Guacamole for 4 (I don't claim this to be an authoritative or ethnically correct recipe - but it is very good.)

2 large ripe Hass avocados (ripe means yielding to gentle pressure - not rock hard, not caving in)
1 juicy Lime
1 1/2 thick slice of red onion, chopped (not too fine - pieces about 3/8" on average)
Optionally: diced jalepeno or diced roasted poblano pepper to taste.
Dijon mustard
Worcestershire Sauce
Hot sauce (The default choice for most audiences if Frank's Red Hot. If your tastes run to more heat, try a Habanero based sauce like Melinda's XXXHot instead. The important thing though is to avoid sauces that are absurdly hot and without redeeming flavor profile. There are many on the market that are more about macho than food. I recommend you avoid these.)
Kosher Salt

A note on proportions: I've deliberately left quantities off the condiment ingredients because the quantities there will vary both with your taste and with the ripeness and quality of your avocados. In the procedure below, I'll provide approximate typical values - but your mileage may vary.

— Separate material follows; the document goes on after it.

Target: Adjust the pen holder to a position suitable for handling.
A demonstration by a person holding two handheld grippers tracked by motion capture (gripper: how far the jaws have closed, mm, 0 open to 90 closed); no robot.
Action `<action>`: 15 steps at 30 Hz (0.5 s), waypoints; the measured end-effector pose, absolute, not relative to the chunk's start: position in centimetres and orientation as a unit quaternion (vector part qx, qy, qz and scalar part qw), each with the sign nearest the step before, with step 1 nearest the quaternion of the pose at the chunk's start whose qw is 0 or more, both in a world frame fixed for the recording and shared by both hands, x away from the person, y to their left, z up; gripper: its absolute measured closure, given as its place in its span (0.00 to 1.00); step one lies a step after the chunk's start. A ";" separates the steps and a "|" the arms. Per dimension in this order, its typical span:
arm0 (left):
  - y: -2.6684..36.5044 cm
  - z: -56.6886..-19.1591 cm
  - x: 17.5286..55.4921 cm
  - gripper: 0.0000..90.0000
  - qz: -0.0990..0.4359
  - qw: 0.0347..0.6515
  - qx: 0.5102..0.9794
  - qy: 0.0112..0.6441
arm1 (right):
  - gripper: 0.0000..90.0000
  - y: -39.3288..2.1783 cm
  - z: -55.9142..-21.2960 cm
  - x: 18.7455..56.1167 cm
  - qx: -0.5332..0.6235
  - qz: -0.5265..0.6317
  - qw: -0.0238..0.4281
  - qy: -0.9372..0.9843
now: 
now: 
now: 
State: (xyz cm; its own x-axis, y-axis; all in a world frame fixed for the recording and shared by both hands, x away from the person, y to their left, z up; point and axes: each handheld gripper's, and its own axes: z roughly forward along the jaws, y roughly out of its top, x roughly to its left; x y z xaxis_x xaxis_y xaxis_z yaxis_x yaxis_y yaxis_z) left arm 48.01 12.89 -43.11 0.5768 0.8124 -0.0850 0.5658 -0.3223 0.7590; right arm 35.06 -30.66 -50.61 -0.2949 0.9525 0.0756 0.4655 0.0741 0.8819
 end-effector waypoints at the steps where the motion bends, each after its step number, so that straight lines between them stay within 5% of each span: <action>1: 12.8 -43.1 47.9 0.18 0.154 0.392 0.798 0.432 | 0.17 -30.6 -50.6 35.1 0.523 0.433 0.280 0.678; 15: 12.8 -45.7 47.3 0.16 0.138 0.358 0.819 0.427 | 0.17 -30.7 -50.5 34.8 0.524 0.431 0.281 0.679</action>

In a broad, shallow bowel (like for cereal), combine chopped onion, diced peppers (if used), 1 teaspoon dijon mustard, and one (or 2) shake(s) of Worcestershire.

Halve and seed your avocados and scoop the avocado meat from the shells into the bowel with a tablespoon. Remove any blackened or otherwise spoiled portions.

Using the tablespoon, chop and mash the avocado meat and incorporate the onion and condiments mixture. Process only long enough to mix well - do not completely break down the avocado.

Now sprinkle Kosher salt to taste over the top, add three or so good shakes of the hot sauce of your choice and the juice from 1/2 of the lime. Mix to combine and taste. Correct seasoning with additional salt, lime juice, or hot sauce as indicated.

Bear in mind that these three seasonings act not only to accentuate their respective flavors, but also to diminish the impact of the others. This is especially true of the salt and the lime. So you can effectively adjust things both up and down. If you really go overboard and feel you can't recover - don't despair - just add another avocado (and more onion (peppers) if desired) to cut things back and readjust. Oh yes, and invite two more guests.

Good with chips as an appetizer. Or as a garnish with main courses. If using chips, try to stay away from excessively salty chips. Or correct salt balance in your mouth with Margaritas. Ole!